The children's sketches went well, with enthusiastic but polite applause from parents. I got a slightly more than mild response, but Paul's renditions of local ballads didn't. So he asked the audience to join in a chorus or too.
The headmaster and wife sat straight faced and unmoved and the rest of the audience followed suit. After a new song and a further attempt at participation, Paul announced that he would sing a song that everyone would know and perhaps then they would like to join him in a chorus or two. So he began “What Shall We Do With A Drunken Sailor”, and still getting no response substituted words of his own, which got progressively more dangerous until he finally got some reaction with "Shave his knackers with a rusty razor"! We never did get invited back.

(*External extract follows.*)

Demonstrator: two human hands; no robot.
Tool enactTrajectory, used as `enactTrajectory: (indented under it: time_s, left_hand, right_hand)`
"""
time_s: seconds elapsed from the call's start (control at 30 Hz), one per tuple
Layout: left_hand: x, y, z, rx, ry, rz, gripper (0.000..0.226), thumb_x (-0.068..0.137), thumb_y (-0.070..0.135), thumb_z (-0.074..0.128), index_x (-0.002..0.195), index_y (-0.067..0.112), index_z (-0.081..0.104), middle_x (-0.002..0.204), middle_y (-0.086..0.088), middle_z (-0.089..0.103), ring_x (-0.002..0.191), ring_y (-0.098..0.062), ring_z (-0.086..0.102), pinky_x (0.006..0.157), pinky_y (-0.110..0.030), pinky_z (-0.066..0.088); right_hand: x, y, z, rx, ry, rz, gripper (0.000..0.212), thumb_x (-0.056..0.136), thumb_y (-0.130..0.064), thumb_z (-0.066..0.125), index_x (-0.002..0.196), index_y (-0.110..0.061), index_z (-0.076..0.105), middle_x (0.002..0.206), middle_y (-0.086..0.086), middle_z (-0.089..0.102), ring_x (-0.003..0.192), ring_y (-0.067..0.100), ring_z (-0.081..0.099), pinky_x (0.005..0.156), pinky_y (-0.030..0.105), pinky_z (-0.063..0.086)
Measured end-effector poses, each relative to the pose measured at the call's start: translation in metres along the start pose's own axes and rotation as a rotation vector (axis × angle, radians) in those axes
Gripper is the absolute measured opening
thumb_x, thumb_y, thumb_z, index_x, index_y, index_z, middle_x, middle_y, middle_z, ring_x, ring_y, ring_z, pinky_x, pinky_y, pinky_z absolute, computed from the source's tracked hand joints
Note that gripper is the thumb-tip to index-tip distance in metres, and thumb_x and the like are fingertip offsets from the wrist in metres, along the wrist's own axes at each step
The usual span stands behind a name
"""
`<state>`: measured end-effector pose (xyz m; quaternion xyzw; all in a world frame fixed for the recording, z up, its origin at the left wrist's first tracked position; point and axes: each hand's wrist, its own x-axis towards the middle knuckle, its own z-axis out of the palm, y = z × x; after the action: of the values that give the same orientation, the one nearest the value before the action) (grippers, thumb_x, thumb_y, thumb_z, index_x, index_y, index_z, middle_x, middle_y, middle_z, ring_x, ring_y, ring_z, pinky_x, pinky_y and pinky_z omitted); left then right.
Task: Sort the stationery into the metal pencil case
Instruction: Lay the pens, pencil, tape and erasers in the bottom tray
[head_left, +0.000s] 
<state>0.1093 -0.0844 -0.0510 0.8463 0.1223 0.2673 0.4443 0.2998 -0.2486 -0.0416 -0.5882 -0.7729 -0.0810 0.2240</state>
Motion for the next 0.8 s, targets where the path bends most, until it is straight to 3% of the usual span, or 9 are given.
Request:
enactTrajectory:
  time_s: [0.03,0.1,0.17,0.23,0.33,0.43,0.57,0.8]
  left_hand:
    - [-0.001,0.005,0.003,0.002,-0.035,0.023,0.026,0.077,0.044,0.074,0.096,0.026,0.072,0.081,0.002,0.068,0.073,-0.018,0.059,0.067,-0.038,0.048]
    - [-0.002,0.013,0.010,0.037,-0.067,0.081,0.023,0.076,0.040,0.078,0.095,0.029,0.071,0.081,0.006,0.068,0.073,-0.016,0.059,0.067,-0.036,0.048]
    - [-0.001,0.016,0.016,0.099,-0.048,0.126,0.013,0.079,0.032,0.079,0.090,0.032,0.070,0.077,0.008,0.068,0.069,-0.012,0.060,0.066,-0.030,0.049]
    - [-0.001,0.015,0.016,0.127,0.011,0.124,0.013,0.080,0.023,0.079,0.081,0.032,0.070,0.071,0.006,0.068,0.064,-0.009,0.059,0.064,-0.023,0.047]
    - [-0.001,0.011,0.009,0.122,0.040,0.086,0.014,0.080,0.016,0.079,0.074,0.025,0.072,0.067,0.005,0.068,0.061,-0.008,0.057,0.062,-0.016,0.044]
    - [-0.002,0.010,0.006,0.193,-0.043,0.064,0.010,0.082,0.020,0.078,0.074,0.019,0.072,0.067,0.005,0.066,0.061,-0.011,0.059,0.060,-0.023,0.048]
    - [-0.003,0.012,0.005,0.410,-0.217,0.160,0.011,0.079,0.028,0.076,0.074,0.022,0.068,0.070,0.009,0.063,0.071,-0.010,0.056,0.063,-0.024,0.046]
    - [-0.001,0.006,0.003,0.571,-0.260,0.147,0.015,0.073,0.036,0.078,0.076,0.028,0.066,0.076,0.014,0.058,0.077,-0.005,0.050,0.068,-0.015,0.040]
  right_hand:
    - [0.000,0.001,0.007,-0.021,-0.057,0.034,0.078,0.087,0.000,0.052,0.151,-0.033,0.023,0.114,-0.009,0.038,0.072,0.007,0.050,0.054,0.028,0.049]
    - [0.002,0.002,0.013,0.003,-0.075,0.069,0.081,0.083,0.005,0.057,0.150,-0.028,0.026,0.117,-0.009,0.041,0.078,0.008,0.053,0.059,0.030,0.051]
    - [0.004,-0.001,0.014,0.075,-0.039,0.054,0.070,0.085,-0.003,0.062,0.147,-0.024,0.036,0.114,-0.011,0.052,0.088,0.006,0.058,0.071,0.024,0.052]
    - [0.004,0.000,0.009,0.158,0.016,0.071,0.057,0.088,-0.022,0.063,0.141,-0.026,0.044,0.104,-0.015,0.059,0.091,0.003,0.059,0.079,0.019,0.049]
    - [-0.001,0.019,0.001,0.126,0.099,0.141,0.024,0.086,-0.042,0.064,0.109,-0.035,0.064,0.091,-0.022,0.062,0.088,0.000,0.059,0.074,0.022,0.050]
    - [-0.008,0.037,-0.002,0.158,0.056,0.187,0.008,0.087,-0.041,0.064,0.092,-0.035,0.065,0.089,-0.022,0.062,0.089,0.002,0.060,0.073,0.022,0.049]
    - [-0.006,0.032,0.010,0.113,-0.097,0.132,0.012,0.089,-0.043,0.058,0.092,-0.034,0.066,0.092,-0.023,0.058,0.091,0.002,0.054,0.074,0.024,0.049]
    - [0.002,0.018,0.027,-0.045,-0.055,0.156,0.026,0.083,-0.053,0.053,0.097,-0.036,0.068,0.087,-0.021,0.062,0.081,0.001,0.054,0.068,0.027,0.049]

Performing Bear For The Establishment
Click their fingers and expect us to jump they may, but I only do that which I wish to do. Queuing in one of the rapidly disappearing British Post Offices the other day I was assailed at a distance by a local entrepreneur, the organiser of the Town's Lit Fest, who shouted rhetorically (we'd already made an arrangement that I should be a poet at his event) "Are you going to perform for me?”, to which I answered that I often got asked that question and always said yes. This caused some merriment for an elderly woman and for her middle-aged daughter, who said, "I'd told you that the Post Office wasn't as boring as it used to be, Mother." Then the old lady, looked the 62 year-old me up and down, all six foot of accumulated flesh (15 stone at the last count) and asked, "Are you a stripper?"